Exercise instructions:
Transcribe exactly each line of the entries, from the opening line to the line with "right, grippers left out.", with both of those lines included.

Supplied material:
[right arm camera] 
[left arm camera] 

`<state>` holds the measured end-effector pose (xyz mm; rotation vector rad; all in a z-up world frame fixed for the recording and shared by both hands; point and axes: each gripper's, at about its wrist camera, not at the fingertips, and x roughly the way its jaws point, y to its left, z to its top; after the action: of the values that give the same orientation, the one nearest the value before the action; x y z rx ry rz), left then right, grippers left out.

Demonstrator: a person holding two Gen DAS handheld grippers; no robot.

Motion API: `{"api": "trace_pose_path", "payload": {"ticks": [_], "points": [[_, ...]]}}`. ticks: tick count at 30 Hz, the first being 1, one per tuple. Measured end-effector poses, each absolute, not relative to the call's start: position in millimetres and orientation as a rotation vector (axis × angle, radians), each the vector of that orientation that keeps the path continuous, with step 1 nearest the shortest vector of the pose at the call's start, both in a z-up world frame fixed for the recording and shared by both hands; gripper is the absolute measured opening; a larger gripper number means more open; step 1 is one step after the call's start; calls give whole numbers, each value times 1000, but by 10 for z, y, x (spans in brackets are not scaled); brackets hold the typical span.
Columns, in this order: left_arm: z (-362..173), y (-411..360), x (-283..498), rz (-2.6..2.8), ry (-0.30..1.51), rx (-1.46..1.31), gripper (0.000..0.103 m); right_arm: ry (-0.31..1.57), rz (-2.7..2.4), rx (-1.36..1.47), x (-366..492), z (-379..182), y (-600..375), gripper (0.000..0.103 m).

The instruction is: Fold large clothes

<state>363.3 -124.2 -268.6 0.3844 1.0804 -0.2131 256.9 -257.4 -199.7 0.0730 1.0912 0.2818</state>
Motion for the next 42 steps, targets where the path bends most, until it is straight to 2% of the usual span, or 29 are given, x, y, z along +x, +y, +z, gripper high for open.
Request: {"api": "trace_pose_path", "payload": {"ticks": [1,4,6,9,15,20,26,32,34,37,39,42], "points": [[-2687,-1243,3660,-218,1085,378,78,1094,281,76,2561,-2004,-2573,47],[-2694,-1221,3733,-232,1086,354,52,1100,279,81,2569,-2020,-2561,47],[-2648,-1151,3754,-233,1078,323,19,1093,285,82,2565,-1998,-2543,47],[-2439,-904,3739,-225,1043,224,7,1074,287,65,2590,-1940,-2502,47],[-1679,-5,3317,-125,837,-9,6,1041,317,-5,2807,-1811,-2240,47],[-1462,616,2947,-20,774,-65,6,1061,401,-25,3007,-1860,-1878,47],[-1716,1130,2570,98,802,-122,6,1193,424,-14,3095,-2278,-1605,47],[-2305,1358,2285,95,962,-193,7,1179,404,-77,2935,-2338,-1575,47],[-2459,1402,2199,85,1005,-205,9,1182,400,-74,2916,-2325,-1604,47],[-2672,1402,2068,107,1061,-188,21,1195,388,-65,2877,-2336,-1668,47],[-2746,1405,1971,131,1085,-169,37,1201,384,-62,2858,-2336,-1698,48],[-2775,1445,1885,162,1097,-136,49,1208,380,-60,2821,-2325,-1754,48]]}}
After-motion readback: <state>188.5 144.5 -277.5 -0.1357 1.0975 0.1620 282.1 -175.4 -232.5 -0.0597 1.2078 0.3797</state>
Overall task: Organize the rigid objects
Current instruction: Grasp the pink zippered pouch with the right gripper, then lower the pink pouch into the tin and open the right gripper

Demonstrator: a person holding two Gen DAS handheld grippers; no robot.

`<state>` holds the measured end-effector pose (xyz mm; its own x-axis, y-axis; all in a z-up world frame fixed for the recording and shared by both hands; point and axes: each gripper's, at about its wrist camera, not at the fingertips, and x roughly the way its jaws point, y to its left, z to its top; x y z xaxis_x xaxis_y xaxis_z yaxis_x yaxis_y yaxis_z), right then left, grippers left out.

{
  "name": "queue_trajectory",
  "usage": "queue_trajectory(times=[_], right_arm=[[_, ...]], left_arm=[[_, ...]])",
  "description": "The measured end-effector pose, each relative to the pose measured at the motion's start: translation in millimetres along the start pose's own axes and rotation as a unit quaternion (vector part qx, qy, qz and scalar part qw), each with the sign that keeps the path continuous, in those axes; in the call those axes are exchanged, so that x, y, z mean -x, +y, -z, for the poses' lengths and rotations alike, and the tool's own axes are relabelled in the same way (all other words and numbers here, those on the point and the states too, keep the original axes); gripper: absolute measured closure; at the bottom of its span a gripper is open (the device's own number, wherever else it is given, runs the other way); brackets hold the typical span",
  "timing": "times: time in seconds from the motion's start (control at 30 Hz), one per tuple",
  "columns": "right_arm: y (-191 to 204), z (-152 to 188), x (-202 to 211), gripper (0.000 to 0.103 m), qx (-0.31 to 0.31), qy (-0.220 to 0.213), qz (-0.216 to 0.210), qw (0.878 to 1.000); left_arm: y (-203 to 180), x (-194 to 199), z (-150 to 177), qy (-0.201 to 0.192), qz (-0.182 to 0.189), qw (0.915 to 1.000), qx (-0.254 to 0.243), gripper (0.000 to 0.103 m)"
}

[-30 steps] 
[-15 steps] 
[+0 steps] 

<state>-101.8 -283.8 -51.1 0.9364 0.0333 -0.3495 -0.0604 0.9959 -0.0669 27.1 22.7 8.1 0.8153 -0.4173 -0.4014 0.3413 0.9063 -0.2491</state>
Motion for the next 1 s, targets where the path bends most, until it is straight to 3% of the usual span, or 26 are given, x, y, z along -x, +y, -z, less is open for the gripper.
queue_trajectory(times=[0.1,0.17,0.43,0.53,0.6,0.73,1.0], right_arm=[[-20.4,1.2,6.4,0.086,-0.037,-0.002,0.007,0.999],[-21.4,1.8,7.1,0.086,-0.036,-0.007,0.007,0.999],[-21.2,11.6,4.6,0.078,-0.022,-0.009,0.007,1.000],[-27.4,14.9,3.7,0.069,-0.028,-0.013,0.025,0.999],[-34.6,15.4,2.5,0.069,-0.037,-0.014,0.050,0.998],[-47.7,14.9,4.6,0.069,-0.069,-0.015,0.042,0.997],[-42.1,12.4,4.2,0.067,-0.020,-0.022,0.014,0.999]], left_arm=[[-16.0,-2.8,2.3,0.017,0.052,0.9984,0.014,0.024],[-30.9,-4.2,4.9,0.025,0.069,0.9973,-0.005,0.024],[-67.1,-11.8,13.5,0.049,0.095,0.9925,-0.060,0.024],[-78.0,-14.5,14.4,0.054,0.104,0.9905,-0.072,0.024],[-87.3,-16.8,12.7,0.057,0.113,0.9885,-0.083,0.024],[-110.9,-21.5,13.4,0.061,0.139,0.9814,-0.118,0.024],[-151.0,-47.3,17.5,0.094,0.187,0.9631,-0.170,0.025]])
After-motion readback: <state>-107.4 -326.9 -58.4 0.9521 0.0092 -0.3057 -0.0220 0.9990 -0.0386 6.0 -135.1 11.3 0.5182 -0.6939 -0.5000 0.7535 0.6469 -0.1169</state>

Response to the task:
[right arm camera] 
[left arm camera] 

`<state>` holds the measured end-effector pose (xyz mm; rotation vector rad; all in a z-up world frame fixed for the recording and shared by both hands; point and axes: each gripper's, at about its wrist camera, not at the fingertips, and x roughly the way its jaws point, y to its left, z to its top; after the action: of the values that give the same orientation, the one nearest the value before the action; x y z rx ry rz), left then right, grippers left out.

No more work is needed on this exercise.